Георгий Бабат - Магнетрон
К тому времени, когда Веснин решил, что больше не будет слушать лекции в музее, чтение их прекратилось само собой — Николай Николаевич получил приглашение взять на себя заведование кафедрой теоретической радиотехники в Ленинградском политехническом институте. Он принял это предложение и навсегда расстался с Киевом.
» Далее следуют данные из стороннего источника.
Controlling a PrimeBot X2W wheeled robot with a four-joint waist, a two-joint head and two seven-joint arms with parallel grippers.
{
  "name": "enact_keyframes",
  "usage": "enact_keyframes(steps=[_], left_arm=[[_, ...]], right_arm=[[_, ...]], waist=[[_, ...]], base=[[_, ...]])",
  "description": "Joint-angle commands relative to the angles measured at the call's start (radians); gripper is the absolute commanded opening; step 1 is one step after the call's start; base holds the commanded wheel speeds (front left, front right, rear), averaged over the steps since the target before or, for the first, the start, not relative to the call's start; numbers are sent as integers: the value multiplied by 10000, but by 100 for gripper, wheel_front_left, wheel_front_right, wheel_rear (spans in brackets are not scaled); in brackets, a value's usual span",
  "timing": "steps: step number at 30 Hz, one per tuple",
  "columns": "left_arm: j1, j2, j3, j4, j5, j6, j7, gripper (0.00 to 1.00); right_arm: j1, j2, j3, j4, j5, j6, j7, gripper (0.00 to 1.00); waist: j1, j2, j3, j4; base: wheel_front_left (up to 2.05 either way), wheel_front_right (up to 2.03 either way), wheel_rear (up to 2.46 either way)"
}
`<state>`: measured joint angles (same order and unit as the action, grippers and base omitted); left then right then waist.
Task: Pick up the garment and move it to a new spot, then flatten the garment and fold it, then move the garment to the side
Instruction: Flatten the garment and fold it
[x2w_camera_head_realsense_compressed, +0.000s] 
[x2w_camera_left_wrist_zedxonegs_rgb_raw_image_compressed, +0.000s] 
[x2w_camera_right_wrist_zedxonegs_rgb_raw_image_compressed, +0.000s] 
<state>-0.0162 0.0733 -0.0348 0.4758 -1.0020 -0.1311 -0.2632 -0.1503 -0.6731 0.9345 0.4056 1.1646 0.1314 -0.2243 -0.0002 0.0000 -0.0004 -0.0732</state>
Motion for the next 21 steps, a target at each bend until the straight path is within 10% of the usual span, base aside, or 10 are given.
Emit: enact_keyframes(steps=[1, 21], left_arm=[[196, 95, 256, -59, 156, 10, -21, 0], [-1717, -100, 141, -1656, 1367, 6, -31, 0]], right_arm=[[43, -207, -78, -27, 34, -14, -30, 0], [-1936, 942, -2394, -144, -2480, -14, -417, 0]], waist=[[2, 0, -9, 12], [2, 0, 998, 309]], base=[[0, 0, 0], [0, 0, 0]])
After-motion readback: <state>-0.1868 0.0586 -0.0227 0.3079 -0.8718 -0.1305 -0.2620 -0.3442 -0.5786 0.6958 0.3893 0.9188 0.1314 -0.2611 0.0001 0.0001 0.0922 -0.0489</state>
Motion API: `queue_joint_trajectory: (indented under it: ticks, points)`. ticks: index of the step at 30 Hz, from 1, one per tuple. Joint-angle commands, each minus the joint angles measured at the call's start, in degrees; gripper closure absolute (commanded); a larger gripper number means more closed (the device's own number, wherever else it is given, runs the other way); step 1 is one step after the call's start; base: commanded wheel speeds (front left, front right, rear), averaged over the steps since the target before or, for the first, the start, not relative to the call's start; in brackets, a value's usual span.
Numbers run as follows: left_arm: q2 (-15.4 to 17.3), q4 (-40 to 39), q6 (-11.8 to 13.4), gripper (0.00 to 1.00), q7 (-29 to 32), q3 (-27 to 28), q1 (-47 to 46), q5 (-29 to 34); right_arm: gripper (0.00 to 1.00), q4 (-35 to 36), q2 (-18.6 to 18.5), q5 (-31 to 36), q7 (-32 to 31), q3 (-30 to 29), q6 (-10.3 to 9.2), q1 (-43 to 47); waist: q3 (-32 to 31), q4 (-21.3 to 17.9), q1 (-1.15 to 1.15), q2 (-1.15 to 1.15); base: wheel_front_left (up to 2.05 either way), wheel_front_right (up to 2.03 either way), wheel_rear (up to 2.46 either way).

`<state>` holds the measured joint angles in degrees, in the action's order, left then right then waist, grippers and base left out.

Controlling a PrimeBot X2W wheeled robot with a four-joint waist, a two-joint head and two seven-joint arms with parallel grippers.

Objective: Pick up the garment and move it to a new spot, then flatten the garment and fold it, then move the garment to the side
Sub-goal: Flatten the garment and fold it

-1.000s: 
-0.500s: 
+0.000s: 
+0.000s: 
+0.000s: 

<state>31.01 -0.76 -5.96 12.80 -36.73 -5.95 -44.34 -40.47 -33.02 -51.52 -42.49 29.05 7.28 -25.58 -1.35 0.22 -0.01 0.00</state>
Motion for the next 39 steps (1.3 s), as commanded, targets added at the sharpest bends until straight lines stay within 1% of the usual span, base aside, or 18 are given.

В том же году Веснин закончил ученье и был направлен в Ленинград на завод.
«Юность с жадностью вбирает в себя, впитывает новые понятия, осваивает новые представления, — продолжал размышлять Веснин. — Свойственные юности резкость суждений и внезапность решений объясняются тем, что каждое последующее впечатление отодвигает на задний план то, что было воспринято прежде, — новое увлекает, ведет за собой. Я был так увлечен всем новым, с чем пришлось столкнуться, попав на завод, что, работая на этом большом, оснащенном передовой техникой предприятии, мог вспоминать о своих попытках украсить магнетроном одну из ветвей „электровакуумного древа“ только с улыбкой».
* * *Теперь, когда Веснин вновь начал работать над магнетроном, ему захотелось повидать своего учителя, посоветоваться с ним, рассказать ему о своей встрече с Рубелем. В первый же свободный вечер он зашел в Политехнический институт. Там ему сказали, что Кленский в настоящее время находится под Москвой, в академическом доме отдыха «Узкое». Николай Николаевич взял четырехмесячный творческий отпуск и пишет в «Узком» монографию о движении заряженных частиц в электромагнитных полях.
Движение заряженных частиц в электромагнитных полях! Это ведь была основная тема бесед Николая Николаевича по курсу микрорадиоволн. Видимо, еще тогда он имел в виду впоследствии написать монографию. Веснин же поставил себе другую задачу. Он хотел создать действующий прибор. Желание побеседовать с Кленским пропало, и Веснин даже рад был тому, что не повидал своего бывшего учителя.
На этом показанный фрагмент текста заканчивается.